Sunday, December 18, 2005

The most dangerous idea of all...


I woke up with swollen sinuses and a strong desire to cocoon with books and movies. Good choice.

I love historical costume dramas, especially when they are based on actual events. One of my choices today was The Affair of the Necklace, otherwise known in Parisian papers as l'Affaire du Collier in the wake of the American Revolutionary War and the days that led to the end of the French monarchy for a time, ending with the beheading of Marie Antoinette and King Louis. Hilary Swank and Simon Baker paint an all too realistic portrait of the times and sensibilities that led to deception and intrigue. The villains were well played by Johnathan Pryce as Cardinal Rohan and Christopher Walken as Count Cagliostro. Definitely a movie to see.

My other choice was Dangerous Beauty about the age of Courtesans in that most decadent of cities, Venice, a movie that fit my mood and my writing today of all days, as did the previous movie.

The high cost of honest love.

I am amazed. At no time in history have we measured the cost of attaining our heart's desire in such mean and miserly terms. We know only what burns deepest in our hearts and souls. Like a raging fire, desire eats away at our resolve and fear until at last we risk all for its attainment.

But is a cool head and careful planning any less dangerous or less risky? Love is an intricate dance with an uncertain and unsteady beat on a thin wire above a pit of hungry snapping crocodiles. One misstep even at the attainment of our prize sends us plunging to a painful and prolonged death.

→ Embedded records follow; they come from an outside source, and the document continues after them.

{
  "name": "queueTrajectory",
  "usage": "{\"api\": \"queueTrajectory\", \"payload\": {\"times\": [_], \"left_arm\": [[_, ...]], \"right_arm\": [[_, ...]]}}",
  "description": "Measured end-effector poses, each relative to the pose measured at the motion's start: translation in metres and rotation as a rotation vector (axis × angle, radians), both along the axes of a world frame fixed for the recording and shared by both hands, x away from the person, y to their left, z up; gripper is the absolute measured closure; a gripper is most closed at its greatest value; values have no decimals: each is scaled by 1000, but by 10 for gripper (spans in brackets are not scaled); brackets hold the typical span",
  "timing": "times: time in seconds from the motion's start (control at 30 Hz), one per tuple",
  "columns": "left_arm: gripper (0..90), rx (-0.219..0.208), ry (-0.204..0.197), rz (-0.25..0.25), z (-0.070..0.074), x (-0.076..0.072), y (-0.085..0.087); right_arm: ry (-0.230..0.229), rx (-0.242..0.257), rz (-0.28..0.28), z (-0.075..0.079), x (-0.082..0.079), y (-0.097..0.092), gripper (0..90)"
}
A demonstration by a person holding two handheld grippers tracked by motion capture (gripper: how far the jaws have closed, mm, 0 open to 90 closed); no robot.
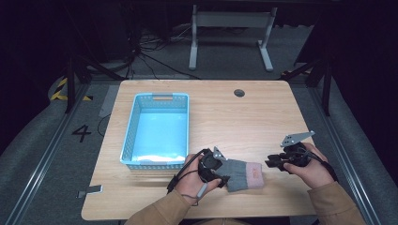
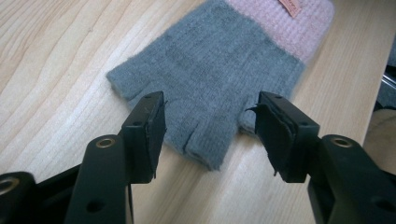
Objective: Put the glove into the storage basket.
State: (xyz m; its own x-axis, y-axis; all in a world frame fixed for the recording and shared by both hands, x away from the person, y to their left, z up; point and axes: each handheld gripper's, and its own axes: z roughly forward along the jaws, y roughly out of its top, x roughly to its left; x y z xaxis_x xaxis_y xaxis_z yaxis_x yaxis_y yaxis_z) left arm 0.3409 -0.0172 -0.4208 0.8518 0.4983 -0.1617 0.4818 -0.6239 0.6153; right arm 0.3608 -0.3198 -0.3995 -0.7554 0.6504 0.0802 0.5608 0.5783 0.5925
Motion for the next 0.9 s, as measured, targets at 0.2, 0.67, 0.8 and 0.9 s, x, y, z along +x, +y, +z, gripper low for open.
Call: {"api": "queueTrajectory", "payload": {"times": [0.2,0.67,0.8,0.9], "left_arm": [[432,4,-2,-2,-3,4,-11],[386,26,-12,-26,-14,13,-36],[372,25,-15,-29,-18,16,-38],[357,27,-21,-30,-20,16,-39]], "right_arm": [[2,4,-6,-1,0,-2,703],[10,24,-8,-2,-1,-3,670],[15,28,1,-3,-1,-2,660],[19,37,2,-3,-1,-2,650]]}}
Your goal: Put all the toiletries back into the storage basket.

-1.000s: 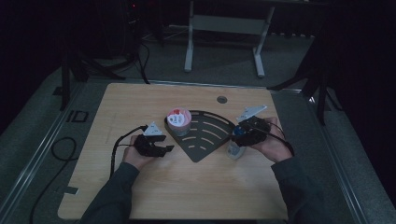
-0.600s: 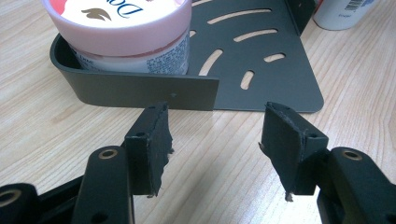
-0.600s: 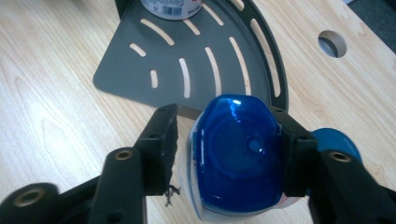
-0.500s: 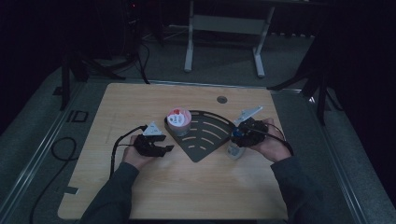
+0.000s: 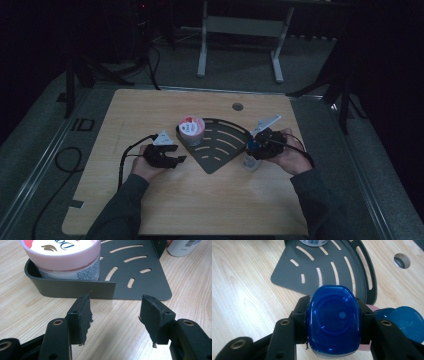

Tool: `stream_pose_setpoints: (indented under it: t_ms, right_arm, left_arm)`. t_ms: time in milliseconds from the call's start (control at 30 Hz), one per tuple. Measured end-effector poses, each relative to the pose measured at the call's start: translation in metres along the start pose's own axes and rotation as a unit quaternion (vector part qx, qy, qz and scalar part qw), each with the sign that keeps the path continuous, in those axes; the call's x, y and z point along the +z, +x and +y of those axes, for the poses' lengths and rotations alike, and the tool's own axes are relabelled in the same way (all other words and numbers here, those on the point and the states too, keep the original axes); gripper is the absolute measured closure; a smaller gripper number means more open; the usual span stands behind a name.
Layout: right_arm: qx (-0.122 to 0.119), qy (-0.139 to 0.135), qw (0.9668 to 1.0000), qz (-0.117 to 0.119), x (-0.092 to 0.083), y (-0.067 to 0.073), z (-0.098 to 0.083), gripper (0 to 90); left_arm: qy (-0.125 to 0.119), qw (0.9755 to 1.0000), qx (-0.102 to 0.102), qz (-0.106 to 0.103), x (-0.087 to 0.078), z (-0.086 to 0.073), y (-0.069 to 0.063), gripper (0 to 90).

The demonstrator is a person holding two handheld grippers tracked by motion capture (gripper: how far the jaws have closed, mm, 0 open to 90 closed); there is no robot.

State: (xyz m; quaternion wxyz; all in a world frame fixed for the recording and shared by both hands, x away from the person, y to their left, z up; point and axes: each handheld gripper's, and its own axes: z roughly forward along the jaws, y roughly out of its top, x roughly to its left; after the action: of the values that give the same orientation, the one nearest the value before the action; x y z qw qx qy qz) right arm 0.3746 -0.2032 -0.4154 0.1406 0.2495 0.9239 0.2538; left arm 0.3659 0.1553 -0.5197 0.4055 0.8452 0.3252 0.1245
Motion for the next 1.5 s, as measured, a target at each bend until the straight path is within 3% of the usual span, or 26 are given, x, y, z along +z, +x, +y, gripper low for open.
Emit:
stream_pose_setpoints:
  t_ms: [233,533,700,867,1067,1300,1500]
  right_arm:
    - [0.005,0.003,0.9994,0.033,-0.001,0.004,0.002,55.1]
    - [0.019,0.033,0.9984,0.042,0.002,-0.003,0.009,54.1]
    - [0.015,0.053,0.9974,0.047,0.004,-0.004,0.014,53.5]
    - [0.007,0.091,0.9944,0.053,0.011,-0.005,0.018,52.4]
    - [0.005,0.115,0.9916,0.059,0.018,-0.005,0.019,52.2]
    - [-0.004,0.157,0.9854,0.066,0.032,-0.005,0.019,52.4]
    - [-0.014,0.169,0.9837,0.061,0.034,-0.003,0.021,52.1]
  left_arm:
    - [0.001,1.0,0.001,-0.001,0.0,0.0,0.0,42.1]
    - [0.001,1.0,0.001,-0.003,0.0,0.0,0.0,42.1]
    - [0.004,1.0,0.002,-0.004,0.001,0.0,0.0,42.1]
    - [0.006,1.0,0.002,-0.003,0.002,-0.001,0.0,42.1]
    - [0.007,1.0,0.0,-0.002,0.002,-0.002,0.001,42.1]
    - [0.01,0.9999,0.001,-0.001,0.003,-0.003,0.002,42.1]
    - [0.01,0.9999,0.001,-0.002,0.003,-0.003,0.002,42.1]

Marriage is a contract, an exchange of goods and services to profit -- hopefully -- both parties. In the time of chivalry's brightest flowering finally did love enter the yearning heart and spirit of the contract to make marriage and alliance a more painful business of endless torture. Were we any better off without love or by courting love in secret while we paraded our seemingly felicitous contracts in public, a shining example of hypocrisy and appearances for appearance's sake?

When marriage took on the trappings of religious cant and solemnity, making love a perquisite of the connubial state, romance the holy grail, untouched and untasted by all but the scorned and punished sinner who faced the darkest circle of hell for daring to love boldly and without regret.

There is honesty in love that is tarnished by the dishonesty of appearances for appearance's sake, hidden in a religious habit sanctified by man's dream God and bound in steel bonds by legality and social demands.

There can be marriage with love but all too quickly does love wear lust's mask to clarify and burn away the taint of sin in order to possess desire, the wolf wearing the sheep's curly wool in order to wander close to the heart of the herd, taking the old, the young, and the weak unawares, feasting with bloody relish, coming again and again to the innocent massacre under cover of darkness and in blackest shadow.

So is the courtesan and the rankest of whores more honest in falling willingly to so-called sin and openly bearing away the well and hard earned spoils of her trade, working harder and smarter than any bandit brandishing the sanctified ring of contractual vows. Why not love openly, putting the devil to shame and call a religious spade a spade?

Love need not be socially approved nor need it wear sheep's wool to cover its lustful desires. Desire and love are their own payment.

From the beginning of narrow-minded and societally accepted time has love borne the stigmata of envy's wrath, choosing to bear it openly in defiance of custom's blind folly. Maybe Lucifer had it right -- better to reign in hell than to serve in heaven, a cur at the feet of a jealous god of small and mean stature created by Man out of his fear and unslaked desire as he postpones his life in hopes of a promised brighter and happier future that may never materialize, but upon which all bank.

Unable to reach openly for what burns deepest, Man paints all in ebony enamel while furtively chipping away to find the brightness beneath that calls to his heart of hearts, tearing at his hair and rending his garments in the light while creeping silently from shadow to shadow dividing his body, mind and soul for the sake of lies and jealousy and the fear of standing alone for truth and, yes, even for love.

Will we never learn to put love and contractual obligations in their proper places? Will we never learn that joy and pleasure are their own reward and that when we bow to society's whims and religious cant we all lose what is most dear -- the freedom to love where and as we will?